Şansolye Merkel'e Çağrı



SEHR GEEHRTE BUNDESKANZLERİN MERKEL,

herzlich Willkommen in der Türkei. Bitte, erlauben Sie mir, Sie darum zu bitten, dass Urteile von verschiedenen Gerichten in Deutschland doch umzusetzen sind. Als Beispiel dafür ist das Urteil des Bayerischen Verwaltungsgerichts München aus dem Datum 10.Februar 2009. Der Leitsatz des Urteils lautet folgende:


Bayerisches Verwaltungsgericht München 
Im Namen des Volkes
Urteil:

I. Es wird festgestellt, dass die Klägerin für einen Aufenthalts­zeitraum von bis zu drei Monaten zum Dienstleistungsemp­fang, insbesondere zu touristischen Zwecken, ohne Aufent­haltserlaubnis, insbesondere visumsfrei, in die Bundesre­publik Deutschland einreisen und sich aufhalten darf.

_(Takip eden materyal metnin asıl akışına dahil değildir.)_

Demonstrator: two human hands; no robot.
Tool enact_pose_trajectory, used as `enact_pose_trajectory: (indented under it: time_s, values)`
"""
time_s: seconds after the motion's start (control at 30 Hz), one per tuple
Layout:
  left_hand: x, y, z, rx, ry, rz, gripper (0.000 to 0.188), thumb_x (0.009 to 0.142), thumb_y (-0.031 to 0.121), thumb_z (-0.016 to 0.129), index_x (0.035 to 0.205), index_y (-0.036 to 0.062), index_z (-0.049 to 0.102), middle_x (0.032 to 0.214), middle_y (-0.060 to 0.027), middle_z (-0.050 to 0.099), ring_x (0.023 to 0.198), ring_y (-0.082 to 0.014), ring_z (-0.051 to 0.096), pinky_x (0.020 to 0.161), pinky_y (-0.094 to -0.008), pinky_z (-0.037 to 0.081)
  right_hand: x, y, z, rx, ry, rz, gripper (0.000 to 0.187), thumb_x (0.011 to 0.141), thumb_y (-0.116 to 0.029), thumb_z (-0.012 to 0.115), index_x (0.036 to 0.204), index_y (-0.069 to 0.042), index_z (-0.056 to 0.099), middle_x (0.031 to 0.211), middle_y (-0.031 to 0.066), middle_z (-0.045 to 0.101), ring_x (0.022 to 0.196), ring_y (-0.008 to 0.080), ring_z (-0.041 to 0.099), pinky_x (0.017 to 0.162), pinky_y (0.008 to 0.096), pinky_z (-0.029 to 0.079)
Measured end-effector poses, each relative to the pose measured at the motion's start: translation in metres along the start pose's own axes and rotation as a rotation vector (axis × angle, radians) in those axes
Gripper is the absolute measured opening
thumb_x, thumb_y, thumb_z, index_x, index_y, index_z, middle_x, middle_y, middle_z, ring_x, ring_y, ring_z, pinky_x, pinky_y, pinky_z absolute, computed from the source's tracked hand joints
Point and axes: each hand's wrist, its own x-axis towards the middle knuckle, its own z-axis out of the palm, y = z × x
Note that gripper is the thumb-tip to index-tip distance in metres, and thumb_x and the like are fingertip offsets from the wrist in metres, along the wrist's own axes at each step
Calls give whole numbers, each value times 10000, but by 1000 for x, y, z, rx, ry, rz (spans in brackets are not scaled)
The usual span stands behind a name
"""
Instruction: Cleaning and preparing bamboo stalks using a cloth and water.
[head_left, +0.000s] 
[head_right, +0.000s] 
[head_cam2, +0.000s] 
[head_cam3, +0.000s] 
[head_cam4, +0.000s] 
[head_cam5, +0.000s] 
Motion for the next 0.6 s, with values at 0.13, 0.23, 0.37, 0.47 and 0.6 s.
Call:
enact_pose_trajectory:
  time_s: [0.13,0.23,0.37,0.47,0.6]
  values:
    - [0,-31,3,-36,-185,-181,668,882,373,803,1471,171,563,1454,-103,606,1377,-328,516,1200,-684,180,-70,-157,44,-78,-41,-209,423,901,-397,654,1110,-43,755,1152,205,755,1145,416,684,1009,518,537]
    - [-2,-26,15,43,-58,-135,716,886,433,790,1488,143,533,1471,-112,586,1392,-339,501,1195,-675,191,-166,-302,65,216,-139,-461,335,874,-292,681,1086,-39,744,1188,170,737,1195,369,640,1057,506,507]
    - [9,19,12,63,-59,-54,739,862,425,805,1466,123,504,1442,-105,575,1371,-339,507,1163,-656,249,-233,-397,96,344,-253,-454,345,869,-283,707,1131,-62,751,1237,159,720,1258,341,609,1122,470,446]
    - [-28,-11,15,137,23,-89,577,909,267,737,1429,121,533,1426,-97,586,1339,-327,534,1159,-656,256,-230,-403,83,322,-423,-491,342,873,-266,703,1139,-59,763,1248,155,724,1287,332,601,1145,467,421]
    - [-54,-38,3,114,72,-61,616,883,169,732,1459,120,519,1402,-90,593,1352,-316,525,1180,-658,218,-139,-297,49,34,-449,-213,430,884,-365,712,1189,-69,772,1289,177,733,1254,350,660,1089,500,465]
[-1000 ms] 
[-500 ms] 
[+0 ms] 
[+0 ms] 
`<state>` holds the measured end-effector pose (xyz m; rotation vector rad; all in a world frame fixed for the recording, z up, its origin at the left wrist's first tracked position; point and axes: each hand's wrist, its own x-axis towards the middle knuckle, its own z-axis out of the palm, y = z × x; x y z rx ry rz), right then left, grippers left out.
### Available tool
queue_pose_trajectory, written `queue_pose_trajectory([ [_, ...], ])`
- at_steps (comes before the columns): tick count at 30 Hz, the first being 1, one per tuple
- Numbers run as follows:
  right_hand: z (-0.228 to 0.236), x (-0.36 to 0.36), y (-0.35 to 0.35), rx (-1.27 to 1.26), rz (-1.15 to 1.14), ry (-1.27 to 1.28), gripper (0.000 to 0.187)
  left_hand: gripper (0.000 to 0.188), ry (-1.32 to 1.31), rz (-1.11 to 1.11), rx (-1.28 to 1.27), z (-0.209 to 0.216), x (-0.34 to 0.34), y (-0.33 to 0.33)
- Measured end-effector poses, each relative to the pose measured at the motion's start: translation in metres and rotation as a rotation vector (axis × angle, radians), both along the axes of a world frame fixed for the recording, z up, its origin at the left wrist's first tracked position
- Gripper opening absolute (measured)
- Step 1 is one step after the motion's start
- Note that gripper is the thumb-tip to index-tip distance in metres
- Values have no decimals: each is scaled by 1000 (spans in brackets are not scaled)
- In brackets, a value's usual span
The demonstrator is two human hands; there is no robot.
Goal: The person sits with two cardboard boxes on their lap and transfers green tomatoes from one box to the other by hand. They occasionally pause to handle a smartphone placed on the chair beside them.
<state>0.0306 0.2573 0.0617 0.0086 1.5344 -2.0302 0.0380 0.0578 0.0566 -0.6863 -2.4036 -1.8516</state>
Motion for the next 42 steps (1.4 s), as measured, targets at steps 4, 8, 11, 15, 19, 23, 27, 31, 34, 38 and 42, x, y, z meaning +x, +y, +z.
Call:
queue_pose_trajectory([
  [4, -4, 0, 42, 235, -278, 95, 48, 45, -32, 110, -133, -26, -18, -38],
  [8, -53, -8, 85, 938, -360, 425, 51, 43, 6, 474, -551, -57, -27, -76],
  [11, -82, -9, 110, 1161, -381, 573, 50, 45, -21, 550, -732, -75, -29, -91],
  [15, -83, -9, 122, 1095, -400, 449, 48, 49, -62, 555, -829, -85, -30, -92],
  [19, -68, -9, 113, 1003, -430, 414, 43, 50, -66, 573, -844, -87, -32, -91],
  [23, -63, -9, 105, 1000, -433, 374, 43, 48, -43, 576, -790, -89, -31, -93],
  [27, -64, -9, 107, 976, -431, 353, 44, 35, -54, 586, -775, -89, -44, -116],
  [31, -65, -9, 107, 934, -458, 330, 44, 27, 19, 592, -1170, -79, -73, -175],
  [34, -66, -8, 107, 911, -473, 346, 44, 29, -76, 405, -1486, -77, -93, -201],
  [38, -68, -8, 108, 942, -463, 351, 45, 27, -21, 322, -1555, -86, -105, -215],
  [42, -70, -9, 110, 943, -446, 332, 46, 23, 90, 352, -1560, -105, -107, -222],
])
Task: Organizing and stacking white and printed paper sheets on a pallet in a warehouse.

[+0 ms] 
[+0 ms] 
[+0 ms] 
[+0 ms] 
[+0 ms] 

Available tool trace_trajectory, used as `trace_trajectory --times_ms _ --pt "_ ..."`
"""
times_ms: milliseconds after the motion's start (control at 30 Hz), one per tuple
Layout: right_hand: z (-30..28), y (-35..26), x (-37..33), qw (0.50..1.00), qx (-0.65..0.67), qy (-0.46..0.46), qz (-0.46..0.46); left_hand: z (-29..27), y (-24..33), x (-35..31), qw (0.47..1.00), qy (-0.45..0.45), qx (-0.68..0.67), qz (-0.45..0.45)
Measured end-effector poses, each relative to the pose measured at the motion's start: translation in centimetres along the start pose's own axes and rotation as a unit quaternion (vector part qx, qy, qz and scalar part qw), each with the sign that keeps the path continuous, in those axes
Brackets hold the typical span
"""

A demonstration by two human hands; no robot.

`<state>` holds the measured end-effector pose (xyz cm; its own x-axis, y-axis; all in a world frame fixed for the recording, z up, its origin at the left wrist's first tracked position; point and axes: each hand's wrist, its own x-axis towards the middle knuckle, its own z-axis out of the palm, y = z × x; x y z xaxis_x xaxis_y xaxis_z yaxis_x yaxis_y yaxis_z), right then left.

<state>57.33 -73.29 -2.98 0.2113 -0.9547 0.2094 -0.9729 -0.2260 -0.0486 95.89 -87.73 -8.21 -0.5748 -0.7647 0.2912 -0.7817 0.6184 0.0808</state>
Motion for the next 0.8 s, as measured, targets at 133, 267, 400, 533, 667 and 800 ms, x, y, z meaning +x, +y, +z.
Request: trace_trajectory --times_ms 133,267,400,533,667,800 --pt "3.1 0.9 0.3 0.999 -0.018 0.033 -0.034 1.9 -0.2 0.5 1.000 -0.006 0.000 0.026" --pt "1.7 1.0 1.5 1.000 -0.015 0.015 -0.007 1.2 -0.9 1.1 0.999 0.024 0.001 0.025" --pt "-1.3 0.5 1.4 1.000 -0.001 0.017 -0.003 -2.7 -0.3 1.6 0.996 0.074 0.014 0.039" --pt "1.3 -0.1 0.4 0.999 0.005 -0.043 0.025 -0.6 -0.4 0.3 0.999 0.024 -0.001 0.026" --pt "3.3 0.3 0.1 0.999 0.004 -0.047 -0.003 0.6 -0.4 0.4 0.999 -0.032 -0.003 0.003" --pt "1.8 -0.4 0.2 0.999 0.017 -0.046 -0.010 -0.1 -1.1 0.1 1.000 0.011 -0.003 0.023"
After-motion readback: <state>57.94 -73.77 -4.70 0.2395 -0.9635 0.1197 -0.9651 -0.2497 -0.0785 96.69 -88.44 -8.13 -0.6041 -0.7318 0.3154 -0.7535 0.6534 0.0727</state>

SAYGI DEĞER ŞANSOYLE MERKEL,
25 Şubat 2013'de Türkiye'yi ziyaret edeceksiniz. Şimdiden size hoşgeldiniz diyorum. Sizden sadece Almanya'daki mahkeme kararlarını uygulamanızı istiyoruz. Buna ilişkin bir örnek karar aşağıda verilmiştir.
...................................................................................................................................................
Bavyera Münih İdare Mahkemesinin 09 Şubat 2011 tarihli gerekçeli kararının hüküm cümlesinde Türklerin vizesiz giriş hakkı olduğu açık bir şekilde kabul edilmektedir. Burada çok açık bir şekilde şu ifade yer almıştır:

"Davacının [bu kişi Türk Vatandaşı], hizmet alımı amacıyla -özellikle turistik amaçla- özellikle vizesiz olarak Alman Federal Cumhuriyeti'ne 3 aya kadar ikamet etmek için girme ve orada kalma hakkının bulunduğu tespit edilmiştir."